Stopping at the line that holds "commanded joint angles", repeat the lines below exactly, starting from the very first and including that final line.

(Records from a data source)
========

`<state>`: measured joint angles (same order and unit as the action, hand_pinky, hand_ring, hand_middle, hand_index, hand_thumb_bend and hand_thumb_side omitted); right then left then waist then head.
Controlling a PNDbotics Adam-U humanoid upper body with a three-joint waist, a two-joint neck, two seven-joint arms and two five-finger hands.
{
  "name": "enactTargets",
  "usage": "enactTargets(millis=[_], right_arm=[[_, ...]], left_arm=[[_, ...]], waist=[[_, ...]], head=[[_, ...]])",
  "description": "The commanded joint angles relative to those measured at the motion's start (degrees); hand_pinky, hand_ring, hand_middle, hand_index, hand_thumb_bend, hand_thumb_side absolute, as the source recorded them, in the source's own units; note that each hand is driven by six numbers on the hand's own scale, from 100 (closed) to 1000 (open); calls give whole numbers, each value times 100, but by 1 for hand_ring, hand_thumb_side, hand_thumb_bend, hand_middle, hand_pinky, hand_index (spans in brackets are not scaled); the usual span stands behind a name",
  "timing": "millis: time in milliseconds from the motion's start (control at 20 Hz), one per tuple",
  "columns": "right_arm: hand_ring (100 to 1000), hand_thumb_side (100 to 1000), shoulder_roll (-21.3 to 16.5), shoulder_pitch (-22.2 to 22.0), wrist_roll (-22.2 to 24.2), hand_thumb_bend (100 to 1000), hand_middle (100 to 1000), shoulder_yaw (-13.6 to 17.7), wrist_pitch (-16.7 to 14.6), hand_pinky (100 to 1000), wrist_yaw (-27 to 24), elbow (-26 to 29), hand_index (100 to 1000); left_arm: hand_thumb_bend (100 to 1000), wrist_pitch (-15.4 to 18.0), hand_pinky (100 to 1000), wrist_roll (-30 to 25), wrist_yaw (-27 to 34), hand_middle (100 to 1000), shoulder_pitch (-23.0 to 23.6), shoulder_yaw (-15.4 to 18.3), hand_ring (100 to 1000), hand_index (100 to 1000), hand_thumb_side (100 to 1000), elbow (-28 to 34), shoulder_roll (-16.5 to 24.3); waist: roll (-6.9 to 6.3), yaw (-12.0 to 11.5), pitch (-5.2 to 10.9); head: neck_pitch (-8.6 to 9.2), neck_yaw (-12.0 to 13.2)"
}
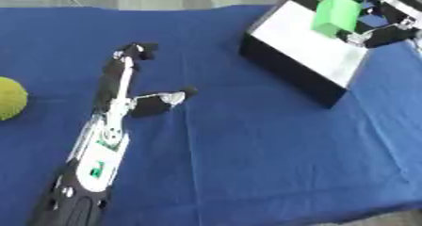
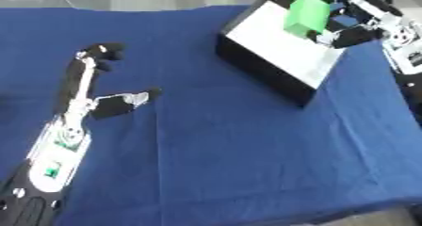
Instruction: Pick up the objects with one hand, pass them to the other hand, and then place them into the box on the other side of the table.
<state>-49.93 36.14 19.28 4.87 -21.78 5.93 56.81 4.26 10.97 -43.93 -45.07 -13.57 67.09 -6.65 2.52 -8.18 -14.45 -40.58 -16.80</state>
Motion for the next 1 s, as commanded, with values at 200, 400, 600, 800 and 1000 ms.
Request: enactTargets(millis=[200,400,600,800,1000], right_arm=[[1000,100,-200,115,73,431,653,5,-247,842,214,-46,700],[1000,166,-221,108,222,468,833,6,-406,887,342,12,877],[1000,202,-225,93,210,470,908,40,-499,906,549,-13,920],[1000,195,-233,77,130,464,905,54,-516,905,589,-13,916],[1000,175,-245,72,85,431,906,76,-436,902,367,88,915]], left_arm=[[832,29,625,19,-6,590,-75,3,699,774,363,82,-12],[835,25,625,18,-5,590,-76,-1,699,774,363,79,-2],[837,27,625,17,-6,591,-89,-4,699,773,362,81,10],[838,21,625,18,-13,590,-93,-3,699,773,361,76,23],[838,19,626,29,-12,591,-100,-3,699,773,360,89,28]], waist=[[-46,-5,209],[-60,-12,201],[-63,-18,199],[-66,-19,203],[-65,-14,209]], head=[[85,14],[71,39],[53,46],[49,56],[64,87]])
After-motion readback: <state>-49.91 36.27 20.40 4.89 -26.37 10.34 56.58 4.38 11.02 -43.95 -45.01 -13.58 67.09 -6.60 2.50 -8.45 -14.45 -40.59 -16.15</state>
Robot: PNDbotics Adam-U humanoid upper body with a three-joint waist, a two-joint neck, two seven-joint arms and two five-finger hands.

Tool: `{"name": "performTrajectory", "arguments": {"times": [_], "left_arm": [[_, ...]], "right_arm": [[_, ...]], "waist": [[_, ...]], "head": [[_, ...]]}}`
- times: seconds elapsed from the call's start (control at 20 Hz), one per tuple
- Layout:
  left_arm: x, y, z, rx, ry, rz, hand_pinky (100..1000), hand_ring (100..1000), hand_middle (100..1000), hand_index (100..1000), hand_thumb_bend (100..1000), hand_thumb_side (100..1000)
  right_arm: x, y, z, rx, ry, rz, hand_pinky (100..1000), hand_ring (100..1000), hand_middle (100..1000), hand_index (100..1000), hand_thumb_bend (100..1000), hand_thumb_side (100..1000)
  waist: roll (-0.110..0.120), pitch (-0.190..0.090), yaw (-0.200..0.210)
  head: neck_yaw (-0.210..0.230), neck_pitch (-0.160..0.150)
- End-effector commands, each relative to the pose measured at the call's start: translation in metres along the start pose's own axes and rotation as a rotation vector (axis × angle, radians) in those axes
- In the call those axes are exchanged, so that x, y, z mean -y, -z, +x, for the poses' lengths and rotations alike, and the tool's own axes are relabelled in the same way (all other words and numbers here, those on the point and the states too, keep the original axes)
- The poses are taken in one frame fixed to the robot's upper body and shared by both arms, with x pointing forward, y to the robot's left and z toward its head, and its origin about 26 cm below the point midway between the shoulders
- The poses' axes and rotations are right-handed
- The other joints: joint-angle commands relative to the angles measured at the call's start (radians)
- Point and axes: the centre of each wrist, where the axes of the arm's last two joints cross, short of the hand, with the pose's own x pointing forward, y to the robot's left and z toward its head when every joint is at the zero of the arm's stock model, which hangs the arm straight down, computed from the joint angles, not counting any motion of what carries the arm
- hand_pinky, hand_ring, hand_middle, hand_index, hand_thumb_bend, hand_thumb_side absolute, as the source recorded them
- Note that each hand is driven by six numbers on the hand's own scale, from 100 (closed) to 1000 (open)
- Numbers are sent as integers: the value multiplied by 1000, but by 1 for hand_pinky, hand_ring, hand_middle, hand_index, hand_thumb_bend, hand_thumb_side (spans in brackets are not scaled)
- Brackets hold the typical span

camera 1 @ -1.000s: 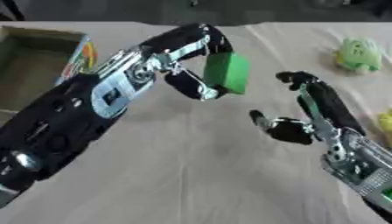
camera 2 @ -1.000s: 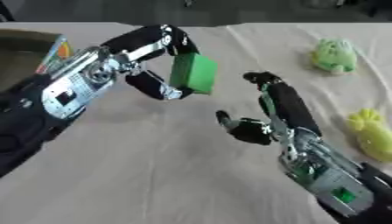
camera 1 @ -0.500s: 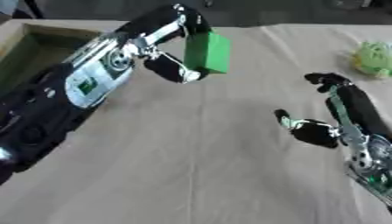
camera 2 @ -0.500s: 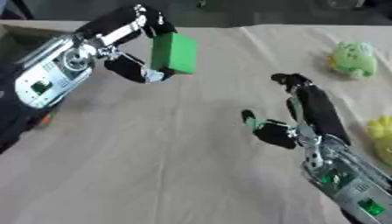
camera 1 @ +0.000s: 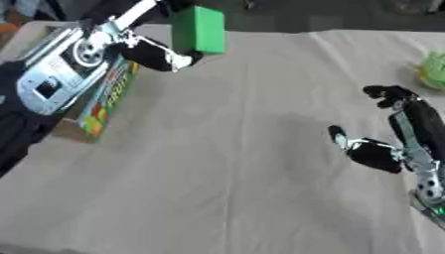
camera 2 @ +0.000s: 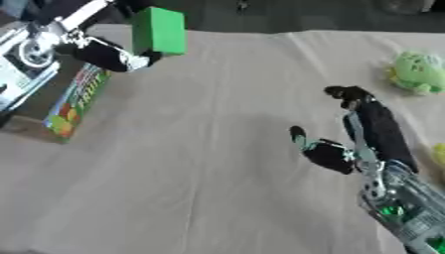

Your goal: Pick up the objects with one hand, pass them to the other hand, and then place them into the box on the other side of the table.

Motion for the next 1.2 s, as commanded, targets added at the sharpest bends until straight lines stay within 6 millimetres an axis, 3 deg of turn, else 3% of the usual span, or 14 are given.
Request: {"name": "performTrajectory", "arguments": {"times": [0.05,0.8,1.2], "left_arm": [[-27,-13,-9,-40,13,83,657,643,515,434,345,100],[-49,-68,-66,-285,97,206,660,643,512,436,393,100],[-41,-65,-90,-418,181,173,665,643,511,446,464,100]], "right_arm": [[9,1,-1,-26,-28,-74,837,777,771,842,455,326],[10,0,-5,-41,-25,-99,836,776,769,836,450,326],[12,2,-6,-45,-12,-133,836,773,766,834,444,318]], "waist": [[2,-28,3],[1,-26,9],[-5,-26,5]], "head": [[10,-10],[51,-21],[97,-26]]}}
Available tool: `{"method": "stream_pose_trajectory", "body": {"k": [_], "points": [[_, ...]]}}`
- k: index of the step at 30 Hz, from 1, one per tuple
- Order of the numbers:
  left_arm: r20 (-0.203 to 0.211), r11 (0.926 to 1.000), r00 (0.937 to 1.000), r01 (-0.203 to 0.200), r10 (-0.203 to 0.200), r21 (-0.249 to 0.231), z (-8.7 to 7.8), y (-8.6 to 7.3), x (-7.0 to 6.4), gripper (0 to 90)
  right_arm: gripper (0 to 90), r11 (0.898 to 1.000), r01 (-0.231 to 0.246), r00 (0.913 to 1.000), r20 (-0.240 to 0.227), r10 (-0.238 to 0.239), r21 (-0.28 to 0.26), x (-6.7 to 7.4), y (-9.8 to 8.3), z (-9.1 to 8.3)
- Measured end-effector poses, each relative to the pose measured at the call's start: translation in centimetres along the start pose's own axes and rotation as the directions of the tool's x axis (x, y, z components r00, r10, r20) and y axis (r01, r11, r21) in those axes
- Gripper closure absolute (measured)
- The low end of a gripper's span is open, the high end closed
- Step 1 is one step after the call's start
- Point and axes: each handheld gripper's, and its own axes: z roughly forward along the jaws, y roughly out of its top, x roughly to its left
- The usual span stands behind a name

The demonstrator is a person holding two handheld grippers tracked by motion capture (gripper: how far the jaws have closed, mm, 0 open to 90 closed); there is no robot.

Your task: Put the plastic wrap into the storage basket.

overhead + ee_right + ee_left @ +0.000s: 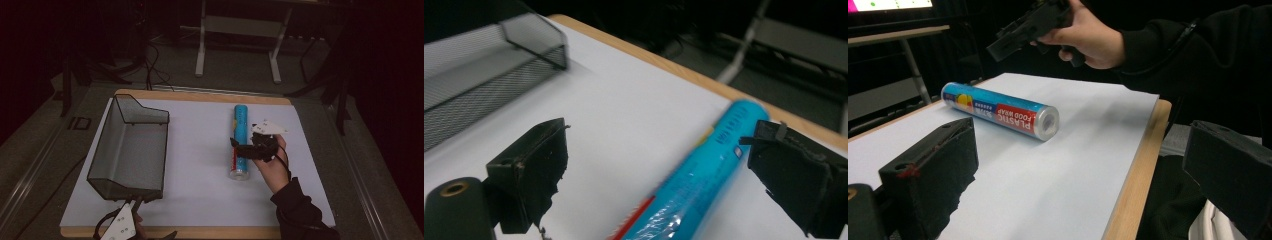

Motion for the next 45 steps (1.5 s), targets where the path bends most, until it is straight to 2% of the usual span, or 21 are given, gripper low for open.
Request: {"method": "stream_pose_trajectory", "body": {"k": [2, 4, 5, 6, 10, 15, 16, 17, 18, 20, 23, 25, 26, 28, 29, 33, 34, 37, 39, 41, 45], "points": [[0.002, 1.0, 1.0, 0.0, 0.0, 0.0, 0.0, 0.0, 0.0, 1.9, 9.1, 0.999, -0.03, 0.9994, 0.017, 0.029, 0.028, -0.3, 0.2, 0.7], [0.003, 1.0, 1.0, 0.001, -0.001, 0.0, 0.0, 0.0, 0.0, 1.9, 9.1, 0.999, -0.03, 0.9994, 0.017, 0.029, 0.028, -0.3, 0.2, 0.7], [0.005, 1.0, 1.0, 0.002, -0.002, -0.001, 0.0, 0.0, 0.0, 1.9, 9.1, 0.998, -0.046, 0.9988, 0.022, 0.045, 0.035, -0.4, 0.3, 1.1], [0.006, 1.0, 1.0, 0.003, -0.003, -0.002, 0.0, 0.0, 0.0, 2.0, 9.2, 0.993, -0.093, 0.995, 0.043, 0.09, 0.075, -0.8, 0.6, 2.0], [0.005, 1.0, 1.0, 0.004, -0.004, -0.002, -0.1, 0.0, 0.0, 1.9, 9.2, 0.989, -0.11, 0.9923, 0.069, 0.103, 0.102, -1.0, 0.9, 2.9], [0.005, 1.0, 1.0, 0.005, -0.005, -0.002, -0.1, 0.0, 0.0, 1.9, 10.7, 0.962, -0.195, 0.9779, 0.114, 0.175, 0.19, -2.1, 1.3, 4.9], [0.005, 1.0, 1.0, 0.005, -0.005, -0.002, -0.1, 0.0, 0.0, 1.9, 10.7, 0.962, -0.195, 0.9779, 0.114, 0.175, 0.19, -2.1, 1.3, 4.9], [0.006, 1.0, 1.0, 0.005, -0.005, -0.001, -0.1, 0.0, 0.0, 1.9, 12.2, 0.948, -0.223, 0.9721, 0.125, 0.199, 0.225, -2.4, 1.3, 5.6], [0.006, 1.0, 1.0, 0.005, -0.005, -0.001, -0.1, 0.0, 0.0, 1.9, 12.2, 0.948, -0.223, 0.9721, 0.125, 0.199, 0.225, -2.4, 1.3, 5.6], [0.007, 1.0, 1.0, 0.003, -0.003, 0.001, -0.1, 0.0, 0.0, 1.9, 12.2, 0.936, -0.243, 0.9658, 0.153, 0.209, 0.256, -2.7, 1.5, 6.4], [0.007, 1.0, 1.0, 0.004, -0.004, 0.0, -0.1, 0.0, 0.0, 1.9, 11.8, 0.931, -0.252, 0.9641, 0.153, 0.217, 0.266, -2.9, 1.5, 6.6], [0.008, 1.0, 0.9999, 0.006, -0.006, -0.002, -0.2, 0.0, 0.0, 1.9, 10.1, 0.909, -0.298, 0.9509, 0.173, 0.257, 0.291, -3.1, 1.6, 7.4], [0.008, 1.0, 0.9999, 0.006, -0.006, -0.002, -0.2, 0.0, 0.0, 1.9, 9.4, 0.903, -0.306, 0.9488, 0.176, 0.262, 0.302, -3.2, 1.6, 7.7], [0.008, 1.0, 1.0, 0.005, -0.005, -0.002, -0.2, 0.0, 0.0, 1.9, 9.4, 0.903, -0.306, 0.9488, 0.176, 0.262, 0.302, -3.2, 1.6, 7.7], [0.008, 1.0, 1.0, 0.005, -0.005, -0.002, -0.2, 0.0, 0.0, 2.0, 9.4, 0.888, -0.322, 0.9436, 0.187, 0.274, 0.329, -3.3, 1.6, 8.3], [0.01, 1.0, 0.9999, 0.005, -0.005, -0.002, -0.2, 0.0, 0.0, 1.9, 9.5, 0.862, -0.361, 0.9307, 0.195, 0.309, 0.356, -3.6, 1.6, 9.1], [0.01, 1.0, 0.9999, 0.005, -0.005, -0.002, -0.2, 0.0, 0.0, 1.9, 9.5, 0.862, -0.361, 0.9307, 0.195, 0.309, 0.356, -3.6, 1.6, 9.1], [0.01, 1.0, 0.9999, 0.005, -0.005, -0.002, -0.2, 0.0, 0.0, 1.9, 9.6, 0.822, -0.403, 0.9138, 0.226, 0.337, 0.402, -3.9, 1.5, 10.0], [0.012, 1.0, 0.9999, 0.004, -0.004, -0.001, -0.2, 0.0, 0.0, 1.9, 9.9, 0.805, -0.419, 0.9068, 0.241, 0.346, 0.42, -4.1, 1.3, 10.4], [0.011, 1.0, 0.9999, 0.004, -0.004, 0.0, -0.2, -0.1, 0.0, 1.9, 10.0, 0.797, -0.427, 0.9031, 0.248, 0.351, 0.428, -4.3, 1.2, 10.7], [0.012, 1.0, 0.9999, 0.003, -0.003, 0.0, -0.2, -0.1, 0.0, 1.9, 9.9, 0.769, -0.445, 0.8948, 0.262, 0.362, 0.459, -4.4, 1.0, 11.4]]}}
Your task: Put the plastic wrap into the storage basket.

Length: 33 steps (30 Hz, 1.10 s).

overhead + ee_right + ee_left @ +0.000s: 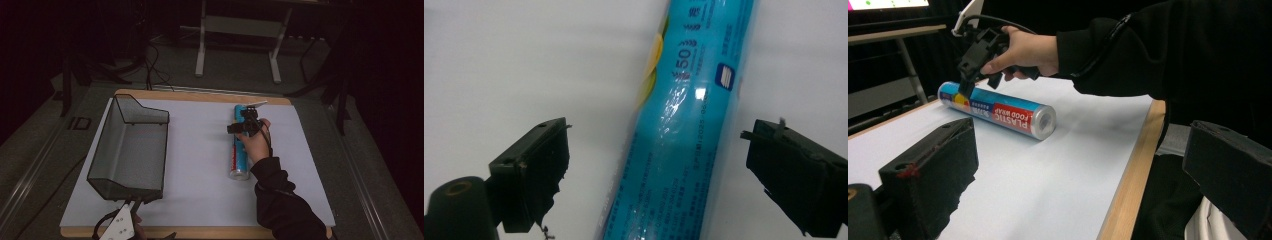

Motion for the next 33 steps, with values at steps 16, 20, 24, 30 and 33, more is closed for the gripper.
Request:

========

• WRITTEN ANSWER:
`<state>`: measured joint angles (same order and unit as the action, hand_pinky, hand_ring, hand_middle, hand_index, hand_thumb_bend and hand_thumb_side omitted); right then left then waist then head.
Controlling a PNDbotics Adam-U humanoid upper body with a three-joint waist, a two-joint neck, two seven-joint arms and two five-finger hands.
{
  "name": "enactTargets",
  "usage": "enactTargets(millis=[_], right_arm=[[_, ...]], left_arm=[[_, ...]], waist=[[_, ...]], head=[[_, ...]])",
  "description": "The commanded joint angles relative to those measured at the motion's start (degrees); hand_pinky, hand_ring, hand_middle, hand_index, hand_thumb_bend, hand_thumb_side absolute, as the source recorded them, in the source's own units; note that each hand is driven by six numbers on the hand's own scale, from 100 (closed) to 1000 (open); calls give whole numbers, each value times 100, but by 1 for hand_ring, hand_thumb_side, hand_thumb_bend, hand_middle, hand_pinky, hand_index (spans in brackets are not scaled); the usual span stands behind a name",

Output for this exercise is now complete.